Le Private Equity face à un nouvel équilibre
La reprise du marché du Private Equity en Europe repose donc sur un nouvel équilibre, où les conditions macroéconomiques ne permettent plus l’euphorie des années passées. Les investisseurs sont appelés à faire preuve de plus de discernement, en se concentrant sur des actifs de grande qualité et en ajustant leurs stratégies en fonction des nouveaux paradigmes économiques.
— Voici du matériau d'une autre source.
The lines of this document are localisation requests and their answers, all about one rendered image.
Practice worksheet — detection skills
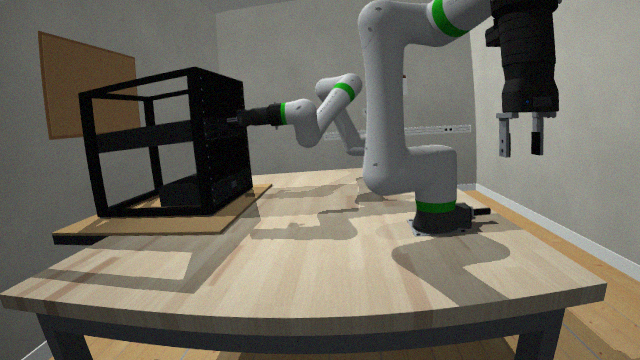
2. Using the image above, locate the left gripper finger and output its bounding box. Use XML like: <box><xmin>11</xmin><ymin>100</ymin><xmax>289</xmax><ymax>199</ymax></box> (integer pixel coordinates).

Pour réussir dans ce contexte, les fonds devront allier patience, diversification et expertise. Les périodes de crise créent souvent des opportunités d’achat uniques, mais elles exigent une vision claire et à long terme, loin des attentes de gains rapides.
Par ailleurs, dans l’univers du Private Equity, la sélection rigoureuse des gérants et des deals est essentielle pour générer des rendements durables et maîtriser les risques. Un gérant ne doit pas seulement être évalué sur son track record historique, mais aussi sur sa capacité à traverser des cycles économiques, à aligner ses intérêts avec les investisseurs, à activer des leviers de croissance internes et externes et à mettre en place des méthodes industrielles robustes («le playbook»).
La sélection des deals exige une due diligence approfondie, tenant compte non seulement des fondamentaux financiers, mais aussi des perspectives sectorielles, de la résilience du business model et de la qualité du capital humain. La sélectivité permet ainsi d'éviter les effets de mode, tout en garantissant des rendements ajustés au risque sur le long terme.
Vers une spécialisation des fonds
Le secteur du Private Equity connaît une montée en puissance des fonds spécialisés, qui offrent une expertise sectorielle plus pointue que celle des fonds généralistes. La spécialisation permet de mieux identifier les opportunités, de gagner la confiance des dirigeants et de créer de la valeur grâce à une connaissance approfondie des sous-secteurs. Les fonds peuvent être hyperspécialisés, multi-sectoriels ou thématiques, chacun présentant des avantages en termes de diversification ou de flexibilité. Bien que la spécialisation s'impose dans les segments plus compétitifs, les fonds généralistes restent performants dans les marchés plus petits et moins concurrentiels.